3 stars "Deadlands" is the 3rd full-length studio album by Norwegian metal act Madder Mortem. The album was released through Century Media Records in October 2002. It´s the successor to "All Flesh Is Grass" from 2001 and features the same quintet lineup who recorded the predecessor.

Stylistically the material on "Deadlands" is hard to put a label on. It´s female led metal, but it´s not symphonic metal or goth metal, but rather a heavy and dark type of metal with Agnete M. Kirkevaag´s distinct sounding and powerful vocals in front. She is sometimes backed by very low in the mix semi-growling vocals and often by harmony vocals too. The tracks are predominantly riff heavy, but there are more melodic and less distorted and loud tracks on the album too.
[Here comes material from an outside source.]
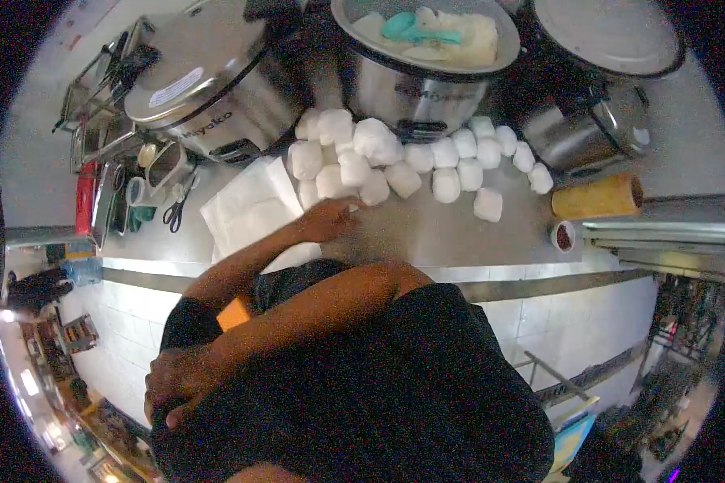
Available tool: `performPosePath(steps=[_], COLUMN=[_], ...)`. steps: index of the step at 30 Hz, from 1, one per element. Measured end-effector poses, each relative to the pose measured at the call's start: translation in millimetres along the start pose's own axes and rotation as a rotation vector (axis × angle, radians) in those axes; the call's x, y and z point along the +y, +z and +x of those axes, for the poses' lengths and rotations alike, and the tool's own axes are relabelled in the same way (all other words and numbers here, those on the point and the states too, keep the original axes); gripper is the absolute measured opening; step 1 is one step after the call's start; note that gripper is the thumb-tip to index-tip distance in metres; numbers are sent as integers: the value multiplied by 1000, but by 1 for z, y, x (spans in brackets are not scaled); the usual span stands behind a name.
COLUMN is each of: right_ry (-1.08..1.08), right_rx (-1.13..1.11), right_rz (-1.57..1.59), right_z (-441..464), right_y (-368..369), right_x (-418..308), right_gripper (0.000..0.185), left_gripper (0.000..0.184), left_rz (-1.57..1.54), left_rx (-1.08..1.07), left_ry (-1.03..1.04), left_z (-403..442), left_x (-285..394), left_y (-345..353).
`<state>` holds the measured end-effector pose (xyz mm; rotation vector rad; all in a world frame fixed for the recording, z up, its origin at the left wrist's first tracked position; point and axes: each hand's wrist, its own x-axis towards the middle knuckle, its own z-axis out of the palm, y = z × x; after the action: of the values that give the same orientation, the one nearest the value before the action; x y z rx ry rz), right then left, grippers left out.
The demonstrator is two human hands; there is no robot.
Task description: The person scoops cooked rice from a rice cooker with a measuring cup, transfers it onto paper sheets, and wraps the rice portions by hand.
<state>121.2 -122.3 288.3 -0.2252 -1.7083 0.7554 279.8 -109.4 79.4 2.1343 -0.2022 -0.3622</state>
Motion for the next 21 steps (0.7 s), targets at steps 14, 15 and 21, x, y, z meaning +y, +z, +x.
performPosePath(steps=[14, 15, 21], right_ry=[507, 540, 1030], right_rx=[147, 223, 1468], right_rz=[-305, -343, -1432], right_z=[-120, -140, -355], right_y=[-79, -88, -138], right_x=[-5, -24, -130], right_gripper=[56, 54, 29], left_gripper=[37, 36, 30], left_rz=[-122, -128, -195], left_rx=[-203, -154, 53], left_ry=[-47, -41, -140], left_z=[65, 67, 31], left_x=[27, 15, -7], left_y=[86, 96, 75])
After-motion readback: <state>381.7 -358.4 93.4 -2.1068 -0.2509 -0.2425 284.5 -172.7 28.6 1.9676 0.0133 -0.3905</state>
Madder Mortem are often labelled progressive metal, but other than a few adventurous ideas here and there, I wouldn´t call the music on "Deadlands" particularly progressive in nature ("Distance Will Save Us" is probably the closest Madder Mortem come to playing progressive metal). This is just gloomy and really heavy music, and maybe groove heavy doom metal is a better description.

"Deadlands" is not only well performed it´s also well produced, featuring a sound production which is both powerful and detailed, and which suits the material well. Upon conclusion "Deadlands" is another solid release by Madder Mortem, which shows their relatively unique sound. A 3.5 star (70%) rating is deserved.

(Originally posted on Metal Music Archives)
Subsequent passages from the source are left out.